Several Southside residents are frustrated after the BC Wildfire Service (BCWS) has rejected applications to remove fireguards it built around their homes last summer.
The fireguards in question are high mounds of dirt dug up by BCWS during last year’s wildfires. The BCWS has been asking residents to provide price quotes from landscaping contractors for the cost of taking down the fireguards.
“One guy has a house and his father-in-law’s house is on the same property. The fire service had dug a great big hole and lined it with plastic. He’s trying to get all of this fixed. The [contractor] told him it would cost about $10,000 to fix it. And [BCWS] flat out rejected it and said ‘that’s too much,’” as Clint Lambert, Director of Electoral Area E with the Regional District of Bulkley-Nechako told Lakes District News.
“They keep saying ‘we need two or three quotes’ from contractors. But there arne’t two or three landscapers around here. Maybe one or two. When they get those quotes they say ‘that’s too much, we’re not even going to touch that.’ My personal feeling is we’re being stonewalled and they’re waiting for people to wear down and so they don’t have to do it, and they won’t have to pay for anything.”
Lambert said most people are tired of the application process and want to clean up the fireguards themselves but they don’t have the right heavy machinery for the task.

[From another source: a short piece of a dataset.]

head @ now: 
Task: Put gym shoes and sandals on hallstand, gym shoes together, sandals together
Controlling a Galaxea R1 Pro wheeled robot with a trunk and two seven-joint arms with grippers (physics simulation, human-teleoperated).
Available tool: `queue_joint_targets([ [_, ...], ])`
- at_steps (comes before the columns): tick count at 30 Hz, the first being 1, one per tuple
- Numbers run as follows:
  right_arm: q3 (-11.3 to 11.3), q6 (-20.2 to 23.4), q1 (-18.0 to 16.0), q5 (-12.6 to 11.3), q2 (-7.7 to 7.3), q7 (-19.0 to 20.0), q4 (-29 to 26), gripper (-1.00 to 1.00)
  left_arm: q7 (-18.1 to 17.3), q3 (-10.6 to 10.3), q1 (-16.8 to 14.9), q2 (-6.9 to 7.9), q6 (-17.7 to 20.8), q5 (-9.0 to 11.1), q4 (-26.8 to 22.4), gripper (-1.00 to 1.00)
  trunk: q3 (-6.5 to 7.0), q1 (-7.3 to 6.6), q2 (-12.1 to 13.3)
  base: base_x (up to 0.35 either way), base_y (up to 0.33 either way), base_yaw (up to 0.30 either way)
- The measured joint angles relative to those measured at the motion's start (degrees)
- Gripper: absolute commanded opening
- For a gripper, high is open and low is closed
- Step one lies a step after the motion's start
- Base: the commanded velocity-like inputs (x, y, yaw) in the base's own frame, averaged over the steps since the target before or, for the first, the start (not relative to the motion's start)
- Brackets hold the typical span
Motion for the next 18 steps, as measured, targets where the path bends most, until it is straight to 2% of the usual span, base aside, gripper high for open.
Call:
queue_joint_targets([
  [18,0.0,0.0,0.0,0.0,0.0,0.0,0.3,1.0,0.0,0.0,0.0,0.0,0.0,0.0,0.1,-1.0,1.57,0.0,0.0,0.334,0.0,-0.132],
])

Meanwhile, the fireguards are a burden on Southside residents.
“A lot of it is psychological. It reminds them of the fires,” Lambert explained. “When you look our your window and you see a big hump all around your house – you relive that everyday you look out your window. The other part is that it’s an eyesore and if you ever wanted to sell your property you’ve got to have that fixed.”
BCWS crews built a fireguard around the home of Pat Kalaman while she was evacuated last summer.

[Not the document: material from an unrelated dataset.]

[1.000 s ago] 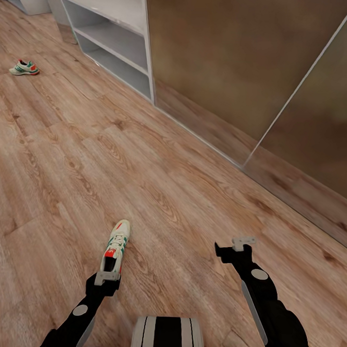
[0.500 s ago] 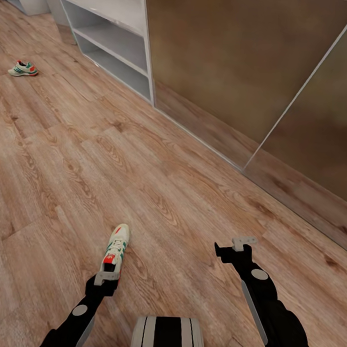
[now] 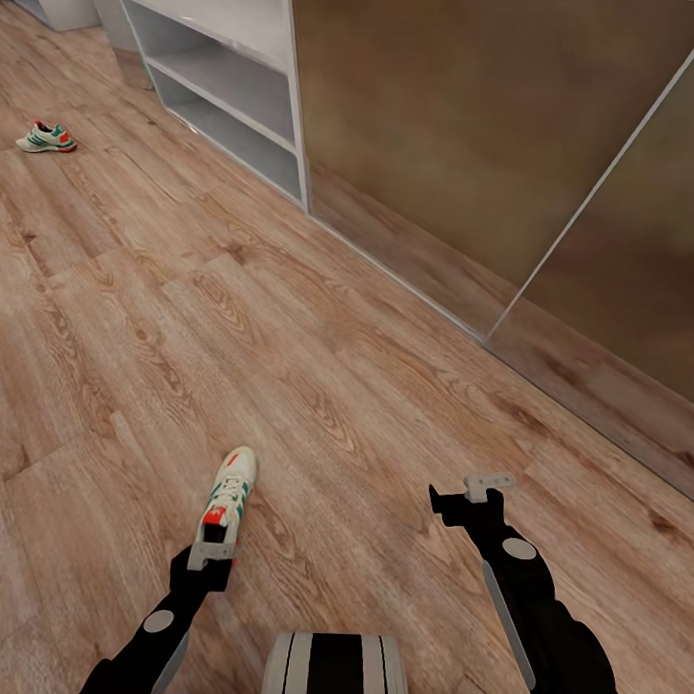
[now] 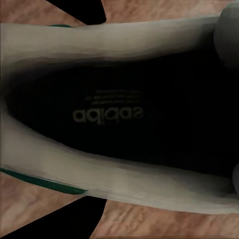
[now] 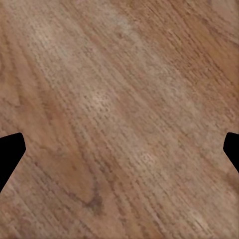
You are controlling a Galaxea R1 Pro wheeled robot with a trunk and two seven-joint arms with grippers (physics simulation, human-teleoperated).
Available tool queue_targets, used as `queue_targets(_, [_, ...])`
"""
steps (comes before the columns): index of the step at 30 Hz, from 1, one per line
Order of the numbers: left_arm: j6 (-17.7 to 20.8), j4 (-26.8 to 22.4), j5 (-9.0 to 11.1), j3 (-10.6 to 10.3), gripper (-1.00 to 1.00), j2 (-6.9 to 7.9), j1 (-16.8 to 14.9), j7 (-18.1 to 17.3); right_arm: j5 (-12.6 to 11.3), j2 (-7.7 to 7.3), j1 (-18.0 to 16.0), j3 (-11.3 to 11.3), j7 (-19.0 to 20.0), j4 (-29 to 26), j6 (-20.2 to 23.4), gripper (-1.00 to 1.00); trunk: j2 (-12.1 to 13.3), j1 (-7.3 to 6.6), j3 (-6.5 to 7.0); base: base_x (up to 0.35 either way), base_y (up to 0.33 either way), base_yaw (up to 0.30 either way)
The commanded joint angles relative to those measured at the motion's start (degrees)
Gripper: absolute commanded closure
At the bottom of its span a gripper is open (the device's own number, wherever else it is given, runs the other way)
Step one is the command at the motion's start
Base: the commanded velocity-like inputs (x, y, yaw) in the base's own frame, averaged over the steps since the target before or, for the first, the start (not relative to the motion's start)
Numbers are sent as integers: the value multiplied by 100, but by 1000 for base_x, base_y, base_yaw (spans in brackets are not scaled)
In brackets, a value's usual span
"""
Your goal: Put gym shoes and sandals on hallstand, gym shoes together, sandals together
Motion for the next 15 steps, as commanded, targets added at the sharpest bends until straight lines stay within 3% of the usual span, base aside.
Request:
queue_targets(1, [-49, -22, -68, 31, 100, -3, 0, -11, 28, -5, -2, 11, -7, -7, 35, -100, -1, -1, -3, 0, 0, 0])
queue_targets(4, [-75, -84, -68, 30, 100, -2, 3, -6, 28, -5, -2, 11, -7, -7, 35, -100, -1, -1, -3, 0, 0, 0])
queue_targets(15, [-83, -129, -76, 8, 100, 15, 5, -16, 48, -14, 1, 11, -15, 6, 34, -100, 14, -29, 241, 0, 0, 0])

“I came back to my house and the guard was there. No one told me they were building it. I didn’t know they were doing individual houses. [It’s] right around my house. Sixty-one metres, 4 metres wide, around the home. Twenty metres of my fence is broken down,” said Kalaman, who lives near Wisteria.
The contractors she has spoken to about the work became discouraged by what she said was the red tape and bureaucracy in the application process.
“It’s like batting your head against the wall. You don’t get anywhere. They obliviously sent equipment in here to do this. They should send guys back to clean it up. It’s the same with my neighbours. They’re in the same situation.”
In response, BCWS said it can’t address the situation with individual properties out of privacy concerns.
However, the service is responsible for government-constructed fireguards, said Jessica McDiarmid, Information Officer with the Northwest Fire Centre.
“It is the BC Wildfire Service’s aim to provide fair, consistent compensation to repair government constructed fireguards in a timely manner. All contractor quotes are reviewed to ensure they are financially responsible and comply with the requirements of the Wildfire Act and Wildfire Regulations. Section 15 of the Wildfire Regulation prevents the government from paying for aesthetic repairs, indirect or consequential damage to property, or reforestation costs.”
McDiarmid also referred to a letter by Jim D’Andrea, Resource Manager with the Skeena Region Wildfire Suppression Rehabilitation, in which he said the rehabilitation work depends on several factors – including the weather – and has to wait until decked timber is removed from the fireguards.
The magnitude of timber volume to be managed, mill yard capacity, recent milling curtailments, and both seasonal and unique weather conditions have affected timelines for machine work to start work on the fire guards.